Financings
Desert Mountain arranges $3-million private placement

DME · Price
Executive Summary
- Desert Mountain Energy Corp. has entered into an agreement with Haywood Securities Inc. to raise up to $3,000,000 through a best efforts private placement offering.
- The company will issue up to 6,976,744 units at a price of $0.43 per unit, with each unit consisting of one common share and one common share purchase warrant.
- Net proceeds are designated for tying into the Kinder Morgan natural gas pipeline, recompleting the gathering pipeline system, and for general working capital.
Key Details
- Offering Structure: Best efforts private placement using a LIFE (Limited Issuer Filing Exemption).
- Price: $0.43 per unit.
- Maximum Gross Proceeds: Up to $3,000,000.
- Units Issued: Up to 6,976,744 units.
- Warrant Terms: Each unit includes one common share purchase warrant, entitling the holder to acquire one common share at an exercise price of $0.70 per share. Warrants are exercisable for 36 months following the closing date.
- Use of Proceeds:
- Tie-in to the Kinder Morgan natural gas pipeline.
- Recompletion of the gathering pipeline system from wells in the south of the property to the processing facility.
- General working capital and corporate purposes.
- Agent Compensation:
- Cash commission of 6% of gross proceeds.
- Units equal to 6% of the units sold.
- Corporate finance fee of 6% of gross proceeds (plus applicable taxes), paid 50% in cash and 50% in units.
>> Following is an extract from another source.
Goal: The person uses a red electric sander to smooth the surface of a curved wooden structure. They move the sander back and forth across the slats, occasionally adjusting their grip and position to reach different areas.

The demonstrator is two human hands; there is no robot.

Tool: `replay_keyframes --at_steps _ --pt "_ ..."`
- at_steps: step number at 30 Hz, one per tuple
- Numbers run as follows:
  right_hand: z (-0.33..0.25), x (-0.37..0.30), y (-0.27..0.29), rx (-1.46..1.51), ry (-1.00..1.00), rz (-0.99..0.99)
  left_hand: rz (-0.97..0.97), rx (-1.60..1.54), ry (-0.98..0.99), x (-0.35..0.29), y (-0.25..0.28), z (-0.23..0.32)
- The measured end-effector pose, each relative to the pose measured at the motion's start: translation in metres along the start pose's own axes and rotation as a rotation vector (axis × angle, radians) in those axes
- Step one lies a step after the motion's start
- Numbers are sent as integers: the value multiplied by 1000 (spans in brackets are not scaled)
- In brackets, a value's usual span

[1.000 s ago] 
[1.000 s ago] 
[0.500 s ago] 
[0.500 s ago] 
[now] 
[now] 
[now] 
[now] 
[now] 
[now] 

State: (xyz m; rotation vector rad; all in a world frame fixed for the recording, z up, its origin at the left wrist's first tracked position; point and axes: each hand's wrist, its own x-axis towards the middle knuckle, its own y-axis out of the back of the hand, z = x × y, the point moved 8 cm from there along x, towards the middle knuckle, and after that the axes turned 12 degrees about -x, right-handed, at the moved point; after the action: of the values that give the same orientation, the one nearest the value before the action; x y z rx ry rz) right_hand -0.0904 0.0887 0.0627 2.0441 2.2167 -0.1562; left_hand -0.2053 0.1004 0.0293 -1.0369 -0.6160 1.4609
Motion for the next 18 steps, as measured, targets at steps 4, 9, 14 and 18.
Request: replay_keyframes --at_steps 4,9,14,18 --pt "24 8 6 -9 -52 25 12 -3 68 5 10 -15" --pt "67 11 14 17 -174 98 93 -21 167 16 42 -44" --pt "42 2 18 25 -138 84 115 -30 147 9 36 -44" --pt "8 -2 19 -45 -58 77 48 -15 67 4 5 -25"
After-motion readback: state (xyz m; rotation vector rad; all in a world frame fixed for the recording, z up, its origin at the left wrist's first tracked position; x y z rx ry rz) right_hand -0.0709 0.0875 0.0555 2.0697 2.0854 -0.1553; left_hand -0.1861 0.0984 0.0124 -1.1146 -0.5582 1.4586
- Regulatory & Jurisdiction: Offered to residents of Canada (excluding Quebec) and jurisdictions outside Canada (excluding the United States) on a private placement basis under National Instrument 45-106.
- Closing: Anticipated to close no later than April 8, 2026, subject to TSX Venture Exchange approval.
- Offering Document: Available under the company's profile at SEDAR+ and on the company website, dated March 27, 2026.